Abstract

Purpose:A small‐scale implementation of Failure Modes and Effects Analysis (FMEA) for treatment planning system QA by utilizing methodology of AAPM TG‐100 report.Methods:FMEA requires numerical values for severity (S), occurrence (O) and detectability (D) of each mode of failure. The product of these three values gives a risk priority number (RPN). We have implemented FMEA for the treatment planning system (TPS) QA for two clinics which use Pinnacle and Eclipse TPS. Quantitative monthly QA data dating back to 4 years for Pinnacle and 1 year for Eclipse have been used to determine values for severity (deviations from predetermined doses at points or volumes), and occurrence of such deviations.
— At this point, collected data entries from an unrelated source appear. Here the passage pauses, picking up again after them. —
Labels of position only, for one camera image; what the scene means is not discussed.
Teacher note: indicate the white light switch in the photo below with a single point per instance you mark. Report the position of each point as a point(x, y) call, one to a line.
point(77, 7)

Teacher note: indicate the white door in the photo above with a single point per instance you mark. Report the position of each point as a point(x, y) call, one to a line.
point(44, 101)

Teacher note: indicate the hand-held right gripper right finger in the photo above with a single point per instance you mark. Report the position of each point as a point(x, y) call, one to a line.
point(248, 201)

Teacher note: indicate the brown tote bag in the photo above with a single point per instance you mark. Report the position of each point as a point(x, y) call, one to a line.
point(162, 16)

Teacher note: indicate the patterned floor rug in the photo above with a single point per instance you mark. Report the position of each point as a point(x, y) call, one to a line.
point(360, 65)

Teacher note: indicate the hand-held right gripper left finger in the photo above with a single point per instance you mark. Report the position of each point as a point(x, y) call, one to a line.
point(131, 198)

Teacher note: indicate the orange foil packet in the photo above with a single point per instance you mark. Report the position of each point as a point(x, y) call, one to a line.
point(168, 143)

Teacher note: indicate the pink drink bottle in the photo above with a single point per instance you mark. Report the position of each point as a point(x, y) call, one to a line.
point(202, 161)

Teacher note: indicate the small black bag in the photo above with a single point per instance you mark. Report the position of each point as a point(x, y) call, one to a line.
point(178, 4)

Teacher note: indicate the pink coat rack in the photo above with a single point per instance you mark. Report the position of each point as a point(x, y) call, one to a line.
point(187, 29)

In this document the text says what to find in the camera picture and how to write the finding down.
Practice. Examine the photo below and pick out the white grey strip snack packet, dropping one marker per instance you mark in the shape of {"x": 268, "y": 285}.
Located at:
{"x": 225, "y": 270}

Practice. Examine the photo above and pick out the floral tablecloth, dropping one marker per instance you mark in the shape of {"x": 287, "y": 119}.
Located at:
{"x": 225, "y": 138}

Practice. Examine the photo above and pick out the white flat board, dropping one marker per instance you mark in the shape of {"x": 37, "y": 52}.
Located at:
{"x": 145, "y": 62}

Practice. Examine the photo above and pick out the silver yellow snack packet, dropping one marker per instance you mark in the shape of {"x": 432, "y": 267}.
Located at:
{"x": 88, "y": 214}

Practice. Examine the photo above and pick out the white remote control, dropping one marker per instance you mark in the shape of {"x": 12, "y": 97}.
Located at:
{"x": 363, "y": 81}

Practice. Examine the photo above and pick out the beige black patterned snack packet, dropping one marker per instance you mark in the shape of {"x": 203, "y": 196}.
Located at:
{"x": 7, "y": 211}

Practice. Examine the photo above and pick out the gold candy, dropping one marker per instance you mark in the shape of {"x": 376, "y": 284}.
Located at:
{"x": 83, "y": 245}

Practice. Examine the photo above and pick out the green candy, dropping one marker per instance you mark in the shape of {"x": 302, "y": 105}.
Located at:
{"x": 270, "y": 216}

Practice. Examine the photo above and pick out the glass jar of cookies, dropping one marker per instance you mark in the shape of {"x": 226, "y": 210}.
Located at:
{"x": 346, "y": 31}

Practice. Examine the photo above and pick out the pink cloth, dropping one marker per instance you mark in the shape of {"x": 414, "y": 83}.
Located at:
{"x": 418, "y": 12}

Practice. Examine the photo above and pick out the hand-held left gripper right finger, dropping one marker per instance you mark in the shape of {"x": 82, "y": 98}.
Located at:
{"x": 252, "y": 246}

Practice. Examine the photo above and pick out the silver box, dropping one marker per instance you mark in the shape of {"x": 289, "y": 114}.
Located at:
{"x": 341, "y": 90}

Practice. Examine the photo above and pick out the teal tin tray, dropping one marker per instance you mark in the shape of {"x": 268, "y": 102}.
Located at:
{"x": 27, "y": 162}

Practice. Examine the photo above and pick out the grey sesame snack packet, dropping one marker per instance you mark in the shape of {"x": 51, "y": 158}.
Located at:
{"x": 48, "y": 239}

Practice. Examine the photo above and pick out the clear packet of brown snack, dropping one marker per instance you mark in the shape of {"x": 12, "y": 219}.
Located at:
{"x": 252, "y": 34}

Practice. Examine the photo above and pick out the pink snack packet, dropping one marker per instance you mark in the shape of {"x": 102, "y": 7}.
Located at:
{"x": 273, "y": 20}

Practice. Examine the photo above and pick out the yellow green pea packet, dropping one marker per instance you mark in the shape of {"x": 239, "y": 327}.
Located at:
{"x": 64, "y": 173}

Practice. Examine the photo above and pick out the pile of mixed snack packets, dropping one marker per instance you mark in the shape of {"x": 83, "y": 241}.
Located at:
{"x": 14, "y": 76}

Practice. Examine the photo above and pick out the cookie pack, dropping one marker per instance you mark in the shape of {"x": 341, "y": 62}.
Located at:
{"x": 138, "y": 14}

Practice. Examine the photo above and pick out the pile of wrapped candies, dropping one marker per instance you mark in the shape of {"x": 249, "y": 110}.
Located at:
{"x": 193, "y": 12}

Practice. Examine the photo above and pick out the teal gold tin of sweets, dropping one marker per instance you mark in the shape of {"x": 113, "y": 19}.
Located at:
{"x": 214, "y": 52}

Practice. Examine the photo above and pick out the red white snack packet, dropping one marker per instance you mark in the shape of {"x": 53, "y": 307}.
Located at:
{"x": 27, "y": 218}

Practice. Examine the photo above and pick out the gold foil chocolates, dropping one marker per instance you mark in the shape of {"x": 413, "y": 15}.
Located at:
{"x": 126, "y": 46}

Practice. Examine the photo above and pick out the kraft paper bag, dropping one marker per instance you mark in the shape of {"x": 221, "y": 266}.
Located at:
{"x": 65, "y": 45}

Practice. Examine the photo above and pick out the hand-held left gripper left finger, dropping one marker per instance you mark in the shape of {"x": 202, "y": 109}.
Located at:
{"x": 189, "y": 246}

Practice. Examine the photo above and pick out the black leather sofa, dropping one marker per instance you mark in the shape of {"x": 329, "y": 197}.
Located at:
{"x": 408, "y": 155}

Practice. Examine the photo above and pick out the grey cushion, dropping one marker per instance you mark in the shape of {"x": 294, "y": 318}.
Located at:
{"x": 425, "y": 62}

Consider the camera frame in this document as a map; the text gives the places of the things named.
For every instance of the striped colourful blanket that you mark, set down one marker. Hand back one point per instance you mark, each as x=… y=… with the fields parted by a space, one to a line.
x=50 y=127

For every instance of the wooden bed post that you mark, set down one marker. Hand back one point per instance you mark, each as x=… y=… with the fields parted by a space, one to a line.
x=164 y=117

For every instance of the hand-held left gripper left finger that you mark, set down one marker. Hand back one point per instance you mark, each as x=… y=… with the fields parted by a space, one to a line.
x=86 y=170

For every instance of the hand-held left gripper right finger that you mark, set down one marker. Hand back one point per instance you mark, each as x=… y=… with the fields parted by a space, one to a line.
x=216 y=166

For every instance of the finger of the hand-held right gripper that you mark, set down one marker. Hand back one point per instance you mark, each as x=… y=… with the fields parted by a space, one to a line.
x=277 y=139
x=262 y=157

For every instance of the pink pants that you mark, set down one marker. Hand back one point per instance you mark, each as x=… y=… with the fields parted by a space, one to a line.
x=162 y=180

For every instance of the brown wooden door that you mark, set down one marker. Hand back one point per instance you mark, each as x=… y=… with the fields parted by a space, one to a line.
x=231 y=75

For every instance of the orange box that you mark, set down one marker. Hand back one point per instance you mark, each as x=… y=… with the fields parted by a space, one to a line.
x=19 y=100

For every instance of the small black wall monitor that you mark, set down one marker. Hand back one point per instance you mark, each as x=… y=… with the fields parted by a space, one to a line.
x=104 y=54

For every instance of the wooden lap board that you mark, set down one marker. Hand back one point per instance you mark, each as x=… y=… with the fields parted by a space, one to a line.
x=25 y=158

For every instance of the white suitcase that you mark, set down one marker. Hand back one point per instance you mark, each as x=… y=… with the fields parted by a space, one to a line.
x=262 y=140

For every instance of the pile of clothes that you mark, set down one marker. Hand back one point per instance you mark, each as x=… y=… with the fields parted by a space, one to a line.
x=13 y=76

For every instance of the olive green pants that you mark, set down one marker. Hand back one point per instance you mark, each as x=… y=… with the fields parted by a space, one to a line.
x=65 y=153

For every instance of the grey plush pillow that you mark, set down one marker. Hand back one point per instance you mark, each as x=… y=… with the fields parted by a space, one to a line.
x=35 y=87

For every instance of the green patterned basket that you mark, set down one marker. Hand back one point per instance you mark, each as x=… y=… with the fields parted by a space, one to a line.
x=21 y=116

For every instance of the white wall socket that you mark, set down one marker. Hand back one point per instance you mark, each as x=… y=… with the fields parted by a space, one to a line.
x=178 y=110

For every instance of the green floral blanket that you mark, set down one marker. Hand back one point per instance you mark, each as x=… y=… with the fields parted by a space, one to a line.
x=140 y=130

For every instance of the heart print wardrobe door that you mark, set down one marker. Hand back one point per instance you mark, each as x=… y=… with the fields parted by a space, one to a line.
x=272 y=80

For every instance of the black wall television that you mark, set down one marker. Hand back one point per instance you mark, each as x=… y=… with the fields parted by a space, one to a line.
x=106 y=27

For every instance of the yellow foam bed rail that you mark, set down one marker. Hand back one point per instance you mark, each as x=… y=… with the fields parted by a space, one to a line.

The TPS QA protocol includes a phantom containing solid water and lung‐ and bone‐equivalent heterogeneities. Photon and electron plans have been evaluated in both systems. The dose values at multiple distinct points of interest (POI) within the solid water, lung, and bone‐equivalent slabs, as well as mean doses to several volumes of interest (VOI), have been re‐calculated monthly using the available algorithms.Results:The computed doses vary slightly month‐over‐month. There have been more significant deviations following software upgrades, especially if the upgrade involved re‐modeling of the beams. TG‐100 guidance and the data presented here suggest an occurrence (O) of 2 depending on the frequency of re‐commissioning the beams, severity (S) of 3, and detectability (D) of 2, giving an RPN of 12.Conclusion:Computerized treatment planning systems could pose a risk due to dosimetric errors and suboptimal treatment plans. The FMEA analysis presented here suggests that TPS QA should immediately follow software upgrades, but does not need to be performed every month.